* **Task brief**
Repeat the listing below in full, keeping each word as given.

* **Information supplied**
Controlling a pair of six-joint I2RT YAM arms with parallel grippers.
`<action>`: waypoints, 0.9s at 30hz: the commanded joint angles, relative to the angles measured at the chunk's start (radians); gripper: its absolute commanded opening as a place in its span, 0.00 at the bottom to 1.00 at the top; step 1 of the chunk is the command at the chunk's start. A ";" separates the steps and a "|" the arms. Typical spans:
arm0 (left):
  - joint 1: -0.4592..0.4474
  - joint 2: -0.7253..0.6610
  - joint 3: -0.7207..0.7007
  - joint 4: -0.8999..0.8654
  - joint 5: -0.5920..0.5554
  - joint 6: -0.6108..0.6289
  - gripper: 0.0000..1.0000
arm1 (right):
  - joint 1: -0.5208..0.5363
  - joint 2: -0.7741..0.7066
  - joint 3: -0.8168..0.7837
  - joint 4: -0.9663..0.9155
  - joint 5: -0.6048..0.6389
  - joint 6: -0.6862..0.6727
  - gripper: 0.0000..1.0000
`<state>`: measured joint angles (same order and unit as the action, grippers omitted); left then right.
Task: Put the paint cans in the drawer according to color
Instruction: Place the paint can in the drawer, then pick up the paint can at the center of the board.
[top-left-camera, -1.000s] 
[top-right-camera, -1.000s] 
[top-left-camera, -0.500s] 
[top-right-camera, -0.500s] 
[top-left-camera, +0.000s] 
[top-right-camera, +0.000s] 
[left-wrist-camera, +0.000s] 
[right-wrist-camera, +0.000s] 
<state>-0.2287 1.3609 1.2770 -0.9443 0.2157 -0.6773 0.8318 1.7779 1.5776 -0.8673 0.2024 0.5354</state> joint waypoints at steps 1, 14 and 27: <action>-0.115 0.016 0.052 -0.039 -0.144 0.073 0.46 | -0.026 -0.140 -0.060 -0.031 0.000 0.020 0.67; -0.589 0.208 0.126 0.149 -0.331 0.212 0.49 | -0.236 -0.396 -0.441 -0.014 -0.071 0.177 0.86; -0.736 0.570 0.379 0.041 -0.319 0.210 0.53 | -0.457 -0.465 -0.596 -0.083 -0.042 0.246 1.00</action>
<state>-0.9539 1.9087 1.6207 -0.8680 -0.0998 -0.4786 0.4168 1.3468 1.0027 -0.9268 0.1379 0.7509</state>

* **Problem solution**
Controlling a pair of six-joint I2RT YAM arms with parallel grippers.
`<action>`: waypoints, 0.9s at 30hz: the commanded joint angles, relative to the angles measured at the chunk's start (radians); gripper: its absolute commanded opening as a place in its span, 0.00 at the bottom to 1.00 at the top; step 1 of the chunk is the command at the chunk's start. A ";" separates the steps and a "|" the arms. Typical spans:
arm0 (left):
  - joint 1: -0.4592..0.4474
  - joint 2: -0.7253..0.6610
  - joint 3: -0.7207..0.7007
  - joint 4: -0.8999..0.8654
  - joint 5: -0.5920..0.5554
  - joint 6: -0.6108..0.6289
  - gripper: 0.0000..1.0000
arm1 (right):
  - joint 1: -0.5208..0.5363
  - joint 2: -0.7741..0.7066
  - joint 3: -0.8168..0.7837
  - joint 4: -0.9663..0.9155
  - joint 5: -0.6048..0.6389
  - joint 6: -0.6862..0.6727
  - gripper: 0.0000..1.0000
`<state>`: measured joint angles (same order and unit as the action, grippers omitted); left then right.
Task: Put the paint cans in the drawer according to color
Instruction: Place the paint can in the drawer, then pick up the paint can at the center of the board.
[top-left-camera, -1.000s] 
[top-right-camera, -1.000s] 
[top-left-camera, -0.500s] 
[top-right-camera, -0.500s] 
[top-left-camera, +0.000s] 
[top-right-camera, +0.000s] 
[left-wrist-camera, +0.000s] 
[right-wrist-camera, +0.000s] 
<state>-0.2287 1.3609 1.2770 -0.9443 0.2157 -0.6773 0.8318 1.7779 1.5776 -0.8673 0.2024 0.5354</state> joint waypoints at steps 1, 14 and 27: <action>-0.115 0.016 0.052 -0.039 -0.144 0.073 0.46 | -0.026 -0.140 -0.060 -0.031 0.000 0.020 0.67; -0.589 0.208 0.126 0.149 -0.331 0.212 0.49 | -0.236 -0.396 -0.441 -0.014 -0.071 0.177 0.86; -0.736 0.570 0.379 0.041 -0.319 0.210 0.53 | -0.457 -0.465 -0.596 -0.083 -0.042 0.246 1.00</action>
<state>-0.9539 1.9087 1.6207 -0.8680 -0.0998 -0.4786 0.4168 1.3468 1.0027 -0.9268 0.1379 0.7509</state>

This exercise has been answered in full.